* _Information provided_
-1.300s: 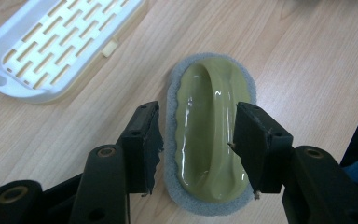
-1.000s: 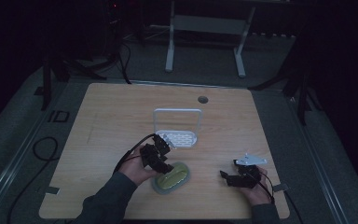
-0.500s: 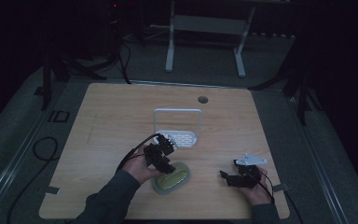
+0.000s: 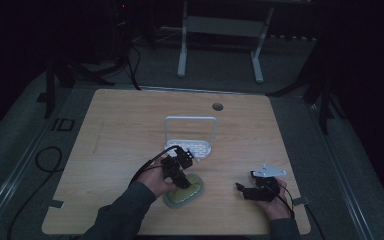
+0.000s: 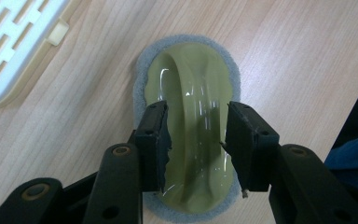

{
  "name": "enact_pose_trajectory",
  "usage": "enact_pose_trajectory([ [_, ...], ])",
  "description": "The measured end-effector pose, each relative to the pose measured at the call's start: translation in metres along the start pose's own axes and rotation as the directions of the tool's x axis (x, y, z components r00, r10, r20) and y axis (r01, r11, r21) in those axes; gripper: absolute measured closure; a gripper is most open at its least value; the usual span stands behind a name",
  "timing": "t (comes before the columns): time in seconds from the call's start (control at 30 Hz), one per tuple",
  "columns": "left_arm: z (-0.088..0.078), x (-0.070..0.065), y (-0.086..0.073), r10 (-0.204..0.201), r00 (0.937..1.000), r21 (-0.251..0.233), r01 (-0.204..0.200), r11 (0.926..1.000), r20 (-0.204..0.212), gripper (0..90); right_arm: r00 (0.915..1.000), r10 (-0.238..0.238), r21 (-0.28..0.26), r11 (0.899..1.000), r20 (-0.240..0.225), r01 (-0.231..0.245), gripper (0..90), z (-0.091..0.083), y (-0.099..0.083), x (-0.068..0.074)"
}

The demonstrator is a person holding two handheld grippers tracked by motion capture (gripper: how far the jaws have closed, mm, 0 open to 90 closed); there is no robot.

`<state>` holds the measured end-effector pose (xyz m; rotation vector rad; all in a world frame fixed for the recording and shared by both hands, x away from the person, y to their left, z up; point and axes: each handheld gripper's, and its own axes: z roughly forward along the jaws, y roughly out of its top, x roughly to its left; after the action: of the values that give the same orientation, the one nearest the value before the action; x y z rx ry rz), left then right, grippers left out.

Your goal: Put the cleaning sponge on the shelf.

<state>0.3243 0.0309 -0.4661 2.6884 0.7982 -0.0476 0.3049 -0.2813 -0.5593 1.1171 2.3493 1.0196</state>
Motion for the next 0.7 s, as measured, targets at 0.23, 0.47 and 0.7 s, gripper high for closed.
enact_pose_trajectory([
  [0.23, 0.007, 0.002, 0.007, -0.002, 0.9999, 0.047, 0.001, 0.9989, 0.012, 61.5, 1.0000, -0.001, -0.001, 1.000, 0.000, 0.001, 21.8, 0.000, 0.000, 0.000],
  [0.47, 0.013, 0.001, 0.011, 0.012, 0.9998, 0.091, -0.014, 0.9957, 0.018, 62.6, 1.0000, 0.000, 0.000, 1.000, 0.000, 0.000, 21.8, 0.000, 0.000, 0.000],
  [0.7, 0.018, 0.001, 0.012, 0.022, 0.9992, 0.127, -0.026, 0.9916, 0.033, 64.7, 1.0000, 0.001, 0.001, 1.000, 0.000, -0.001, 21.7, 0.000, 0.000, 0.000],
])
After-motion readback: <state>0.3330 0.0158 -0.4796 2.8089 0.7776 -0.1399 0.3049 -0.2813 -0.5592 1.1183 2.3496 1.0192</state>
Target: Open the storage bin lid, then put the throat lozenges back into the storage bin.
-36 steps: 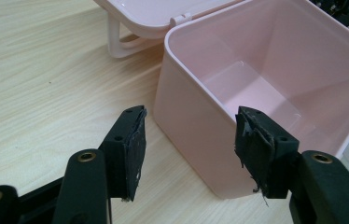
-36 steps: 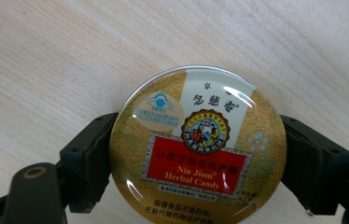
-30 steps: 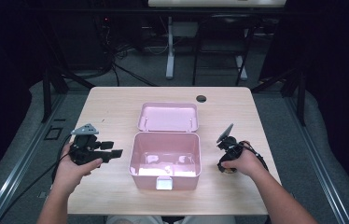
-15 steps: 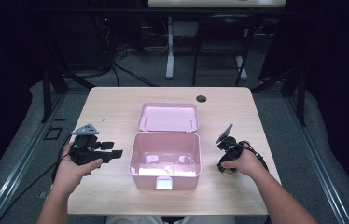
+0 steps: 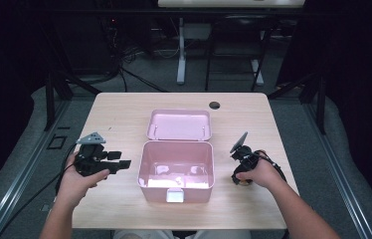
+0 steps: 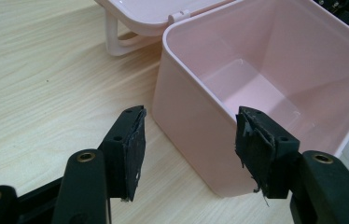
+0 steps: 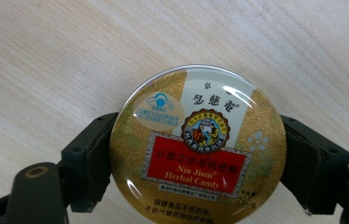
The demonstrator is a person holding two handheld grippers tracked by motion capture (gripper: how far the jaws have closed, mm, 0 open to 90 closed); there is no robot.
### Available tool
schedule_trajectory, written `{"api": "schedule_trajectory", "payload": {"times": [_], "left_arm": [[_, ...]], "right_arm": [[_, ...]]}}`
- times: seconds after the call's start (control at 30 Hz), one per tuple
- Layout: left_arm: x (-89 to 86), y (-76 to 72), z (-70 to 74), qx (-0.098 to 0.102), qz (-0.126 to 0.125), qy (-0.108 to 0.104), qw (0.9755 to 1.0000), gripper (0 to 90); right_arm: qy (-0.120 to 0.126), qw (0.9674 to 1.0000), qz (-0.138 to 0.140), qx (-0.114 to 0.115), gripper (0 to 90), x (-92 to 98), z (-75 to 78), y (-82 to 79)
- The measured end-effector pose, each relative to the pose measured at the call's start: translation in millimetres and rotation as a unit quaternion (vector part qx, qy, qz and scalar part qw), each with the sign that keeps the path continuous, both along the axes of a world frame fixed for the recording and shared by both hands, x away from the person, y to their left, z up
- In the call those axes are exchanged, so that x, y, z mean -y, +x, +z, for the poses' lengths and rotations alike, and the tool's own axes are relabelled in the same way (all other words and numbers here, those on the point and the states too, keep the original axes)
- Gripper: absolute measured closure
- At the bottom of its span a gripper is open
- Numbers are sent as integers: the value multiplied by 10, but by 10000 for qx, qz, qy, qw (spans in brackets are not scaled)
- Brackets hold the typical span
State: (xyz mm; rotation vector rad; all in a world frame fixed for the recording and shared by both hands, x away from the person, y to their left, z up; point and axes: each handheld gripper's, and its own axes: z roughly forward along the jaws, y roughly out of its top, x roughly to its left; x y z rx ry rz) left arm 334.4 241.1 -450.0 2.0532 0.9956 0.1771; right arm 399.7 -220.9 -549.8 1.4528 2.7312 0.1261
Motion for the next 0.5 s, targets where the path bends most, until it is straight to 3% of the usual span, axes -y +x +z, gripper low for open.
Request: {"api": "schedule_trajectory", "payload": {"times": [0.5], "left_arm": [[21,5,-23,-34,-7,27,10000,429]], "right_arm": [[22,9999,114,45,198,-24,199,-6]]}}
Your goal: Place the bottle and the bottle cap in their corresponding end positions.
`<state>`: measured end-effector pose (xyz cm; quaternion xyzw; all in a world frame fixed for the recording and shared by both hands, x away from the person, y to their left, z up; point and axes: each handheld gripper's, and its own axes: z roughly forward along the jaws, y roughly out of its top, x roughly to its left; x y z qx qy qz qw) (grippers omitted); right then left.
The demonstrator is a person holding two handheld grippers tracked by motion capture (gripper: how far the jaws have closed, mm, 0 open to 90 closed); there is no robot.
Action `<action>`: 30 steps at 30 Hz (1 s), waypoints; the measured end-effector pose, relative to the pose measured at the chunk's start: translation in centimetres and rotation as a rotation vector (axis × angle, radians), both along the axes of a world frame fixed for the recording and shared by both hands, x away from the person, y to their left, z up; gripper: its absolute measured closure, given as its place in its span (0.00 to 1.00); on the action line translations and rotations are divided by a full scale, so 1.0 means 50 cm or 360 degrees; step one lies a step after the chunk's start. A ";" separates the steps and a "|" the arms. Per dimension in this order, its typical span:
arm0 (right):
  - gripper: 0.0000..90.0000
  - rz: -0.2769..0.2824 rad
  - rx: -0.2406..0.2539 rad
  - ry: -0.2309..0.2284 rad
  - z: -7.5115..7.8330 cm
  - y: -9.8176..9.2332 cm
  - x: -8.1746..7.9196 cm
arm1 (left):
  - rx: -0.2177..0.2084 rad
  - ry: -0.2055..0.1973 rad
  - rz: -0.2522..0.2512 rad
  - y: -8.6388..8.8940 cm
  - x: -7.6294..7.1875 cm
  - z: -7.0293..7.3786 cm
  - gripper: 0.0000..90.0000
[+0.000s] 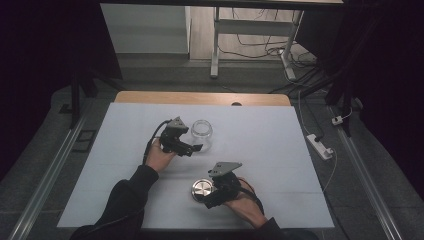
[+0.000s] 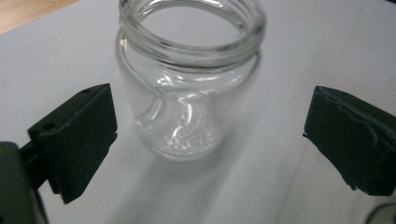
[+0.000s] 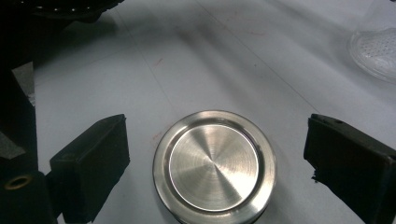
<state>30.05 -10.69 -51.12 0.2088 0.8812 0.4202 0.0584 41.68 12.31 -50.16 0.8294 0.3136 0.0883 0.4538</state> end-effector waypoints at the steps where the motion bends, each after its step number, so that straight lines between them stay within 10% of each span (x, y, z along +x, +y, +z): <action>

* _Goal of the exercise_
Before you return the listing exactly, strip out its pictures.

* _Solution_
-1.300s: 
-1.000s: 
-0.500s: 
+0.000s: 
+0.000s: 

{
  "name": "enact_pose_trajectory",
  "usage": "enact_pose_trajectory([ [_, ...], ])",
  "description": "The measured end-effector pose, each relative to the pose measured at the call's start: translation in metres along the start pose's own axes and rotation as the directions of the tool's x axis (x, y, z components r00, r10, r20) and y axis (r01, r11, r21) in those axes; gripper: absolute measured closure; a gripper is most open at its least value; the usual span stands behind a name",
  "timing": "t (comes before the columns): time in seconds from the call's start (control at 30 Hz), one per tuple",
  "columns": "left_arm: z (-0.088..0.078), x (-0.070..0.065), y (-0.086..0.073), r10 (-0.204..0.201), r00 (0.937..1.000), r21 (-0.251..0.233), r01 (-0.204..0.200), r11 (0.926..1.000), r20 (-0.204..0.212), gripper (0..90); right_arm: r00 (0.915..1.000), r10 (-0.238..0.238), r21 (-0.28..0.26), r11 (0.899..1.000), r20 (-0.240..0.225), r01 (-0.231..0.245), gripper (0..90), z (-0.091..0.083), y (-0.099..0.083), x (-0.068..0.074)"
}

The demonstrator is a person holding two handheld grippers tracked by motion capture (gripper: how far the jaws have closed, mm, 0 open to 90 closed); there is no robot.

`<state>` holds the measured end-effector pose (xyz m; rotation vector rad; all in a world frame fixed for the recording and shared by both hands, x away from the person, y to their left, z up; point and axes: each handheld gripper's, and its own axes: z roughly forward along the jaws, y roughly out of its top, x roughly to its left; after the action: of the values that give the same orientation, the one nearest the value before the action; x y z rx ry rz), left then right, grippers left out.

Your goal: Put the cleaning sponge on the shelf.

<state>0.3243 0.0309 -0.4661 2.6884 0.7982 -0.0476 0.3049 -0.2813 -0.5593 1.1171 2.3493 1.0196</state>
Motion for the next 0.7 s, as measured, targets at 0.23, 0.47 and 0.7 s, gripper high for closed.
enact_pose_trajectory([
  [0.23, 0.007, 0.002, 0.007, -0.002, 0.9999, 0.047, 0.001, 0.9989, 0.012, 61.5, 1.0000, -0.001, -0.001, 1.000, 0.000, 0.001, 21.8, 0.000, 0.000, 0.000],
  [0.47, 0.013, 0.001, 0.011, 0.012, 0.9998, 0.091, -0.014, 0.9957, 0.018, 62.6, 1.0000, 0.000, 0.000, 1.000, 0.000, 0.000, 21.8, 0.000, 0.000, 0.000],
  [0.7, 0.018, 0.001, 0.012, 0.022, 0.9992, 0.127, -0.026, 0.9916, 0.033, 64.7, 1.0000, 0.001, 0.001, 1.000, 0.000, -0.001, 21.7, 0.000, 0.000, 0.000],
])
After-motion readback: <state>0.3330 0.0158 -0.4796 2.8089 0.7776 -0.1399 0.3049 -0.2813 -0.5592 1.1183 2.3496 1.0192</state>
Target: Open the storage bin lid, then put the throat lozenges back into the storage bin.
-36 steps: 
-36 steps: 
-30 steps: 
-15 steps: 
+0 steps: 
+0 steps: 
+0 steps: 
The demonstrator is a person holding two handheld grippers tracked by motion capture (gripper: how far the jaws have closed, mm, 0 open to 90 closed); there is no robot.
### Available tool
schedule_trajectory, written `{"api": "schedule_trajectory", "payload": {"times": [_], "left_arm": [[_, ...]], "right_arm": [[_, ...]]}}`
- times: seconds after the call's start (control at 30 Hz), one per tuple
- Layout: left_arm: x (-89 to 86), y (-76 to 72), z (-70 to 74), qx (-0.098 to 0.102), qz (-0.126 to 0.125), qy (-0.108 to 0.104), qw (0.9755 to 1.0000), gripper (0 to 90); right_arm: qy (-0.120 to 0.126), qw (0.9674 to 1.0000), qz (-0.138 to 0.140), qx (-0.114 to 0.115), gripper (0 to 90), x (-92 to 98), z (-75 to 78), y (-82 to 79)
- The measured end-effector pose, each relative to the pose measured at the call's start: translation in millimetres and rotation as a unit quaternion (vector part qx, qy, qz and scalar part qw), each with the sign that keeps the path continuous, both along the axes of a world frame fixed for the recording and shared by both hands, x away from the person, y to their left, z up
- In the call those axes are exchanged, so that x, y, z mean -y, +x, +z, for the poses' lengths and rotations alike, and the tool's own axes are relabelled in the same way (all other words and numbers here, those on the point and the states too, keep the original axes)
- Gripper: absolute measured closure
- At the bottom of its span a gripper is open
- Numbers are sent as integers: the value multiplied by 10, but by 10000 for qx, qz, qy, qw (spans in brackets are not scaled)
- Brackets hold the typical span
State: (xyz mm; rotation vector rad; all in a world frame fixed for the recording and shared by both hands, x away from the person, y to their left, z up; point and axes: each handheld gripper's, and its own axes: z roughly forward along the jaws, y roughly out of its top, x roughly to its left; x y z rx ry rz) left arm 334.4 241.1 -450.0 2.0532 0.9956 0.1771; right arm 399.7 -220.9 -549.8 1.4528 2.7312 0.1261
Motion for the next 0.5 s, targets where the path bends most, until it is straight to 3% of the usual span, axes -y +x +z, gripper low for open.
Request: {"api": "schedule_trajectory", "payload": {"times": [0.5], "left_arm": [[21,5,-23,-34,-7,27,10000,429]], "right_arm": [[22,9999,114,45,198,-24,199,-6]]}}
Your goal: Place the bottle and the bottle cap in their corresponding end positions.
`<state>`: measured end-effector pose (xyz cm; quaternion xyzw; all in a world frame fixed for the recording and shared by both hands, x away from the person, y to their left, z up; point and axes: each handheld gripper's, and its own axes: z roughly forward along the jaws, y roughly out of its top, x roughly to its left; x y z qx qy qz qw) (grippers omitted); right then left.
The demonstrator is a person holding two handheld grippers tracked by motion capture (gripper: how far the jaws have closed, mm, 0 open to 90 closed); there is no robot.
Action `<action>`: 30 steps at 30 Hz (1 s), waypoints; the measured end-effector pose, relative to the pose measured at the chunk's start: translation in centimetres and rotation as a rotation vector (axis × angle, radians), both along the axes of a world frame fixed for the recording and shared by both hands, x away from the person, y to their left, z up; gripper: its absolute measured closure, given as its place in its span (0.00 to 1.00); on the action line translations and rotations are divided by a full scale, so 1.0 means 50 cm or 360 degrees; step one lies a step after the chunk's start. A ";" separates the steps and a "|" the arms. Per dimension in this order, its typical span:
arm0 (right):
  - gripper: 0.0000..90.0000
  - rz: -0.2769..0.2824 rad
  - rx: -0.2406..0.2539 rad
  - ry: -0.2309..0.2284 rad
  - z: -7.5115..7.8330 cm
  - y: -9.8176..9.2332 cm
  - x: -8.1746..7.9196 cm
arm1 (left):
  - rx: -0.2177..0.2084 rad
  - ry: -0.2055..0.1973 rad
  - rz: -0.2522..0.2512 rad
  - y: -8.6388..8.8940 cm
  - x: -7.6294..7.1875 cm
  - z: -7.0293..7.3786 cm
  - gripper: 0.0000..90.0000
[+0.000s] 
[+0.000s] 
[+0.000s] 
<state>30.05 -10.69 -51.12 0.2088 0.8812 0.4202 0.0584 41.68 12.31 -50.16 0.8294 0.3136 0.0883 0.4538</state> end-effector waypoints at the steps where the motion bends, each after its step number, so that straight lines between them stay within 10% of each span (x, y, z along +x, +y, +z): <action>

That concludes the exercise.